An EZbakRData object

populations

Character vector of the set of mutational populations that you want to infer the fractions of. For example, say your cB file contains columns tracking T-to-C and G-to-A

pnew_prior_mean

logit-Normal mean for logit(pnew) prior.

pnew_prior_sd

logit-Normal sd for logit(pnew) prior.

pold_prior_mean

logit-Normal mean for logit(pold) prior.

pold_prior_sd

logit-Normal sd for logit(pold) prior.

pold_est

Background mutation rate estimates if you have them. Can either be a single number applied to all samples or a named vector of values, where the names should be sample names.

pold_from_nolabel

Fix background mutation rate estimate to mutation rates seen in -label samples. By default, a single background rate is used for all samples, inferred from the average mutation rate across all -label samples.
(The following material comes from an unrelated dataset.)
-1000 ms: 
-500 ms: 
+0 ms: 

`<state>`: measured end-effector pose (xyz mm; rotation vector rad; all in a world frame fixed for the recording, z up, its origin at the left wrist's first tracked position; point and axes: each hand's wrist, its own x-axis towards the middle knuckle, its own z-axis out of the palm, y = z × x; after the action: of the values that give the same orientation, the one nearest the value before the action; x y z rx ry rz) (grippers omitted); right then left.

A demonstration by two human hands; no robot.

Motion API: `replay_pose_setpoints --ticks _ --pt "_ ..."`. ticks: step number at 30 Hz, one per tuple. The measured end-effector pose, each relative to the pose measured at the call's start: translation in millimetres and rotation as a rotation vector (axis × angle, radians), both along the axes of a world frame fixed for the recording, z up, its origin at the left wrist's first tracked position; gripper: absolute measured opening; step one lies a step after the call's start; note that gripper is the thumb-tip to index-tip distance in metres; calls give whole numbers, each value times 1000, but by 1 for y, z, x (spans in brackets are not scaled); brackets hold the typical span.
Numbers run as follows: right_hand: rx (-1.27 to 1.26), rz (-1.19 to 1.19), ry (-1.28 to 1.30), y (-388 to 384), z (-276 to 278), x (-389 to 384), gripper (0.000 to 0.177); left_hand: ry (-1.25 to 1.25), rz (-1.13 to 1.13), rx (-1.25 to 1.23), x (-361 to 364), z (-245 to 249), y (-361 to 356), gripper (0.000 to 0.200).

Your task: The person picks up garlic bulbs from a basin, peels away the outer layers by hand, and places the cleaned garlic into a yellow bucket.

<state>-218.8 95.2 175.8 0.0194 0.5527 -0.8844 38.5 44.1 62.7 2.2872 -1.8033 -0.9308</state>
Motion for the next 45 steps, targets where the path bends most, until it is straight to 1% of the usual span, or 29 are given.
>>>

The grouping_factors argument can be specified to use certain -label samples to infer background mutation rates for certain sets of +label samples.

grouping_factors

If pold_from_nolabel is TRUE, then grouping_factors will specify the sample-detail columns in the metadf that should be used to group -label samples by. Average mutation rates in each group of -label samples will be used as the background mutation rate estimate in +label samples with the same values for the relevant metadf columns.

Details

This method expects the input object to contain an on-disk Arrow Dataset in place of an in-memory cB file. Furtheromore, this dataset is expected to be partitioned by the individual samples. This allows EZbakR to load only a single sample worth of data in to memory at a time, which can significantly reduce RAM usage. The input object should be created with EZbakRArrowData().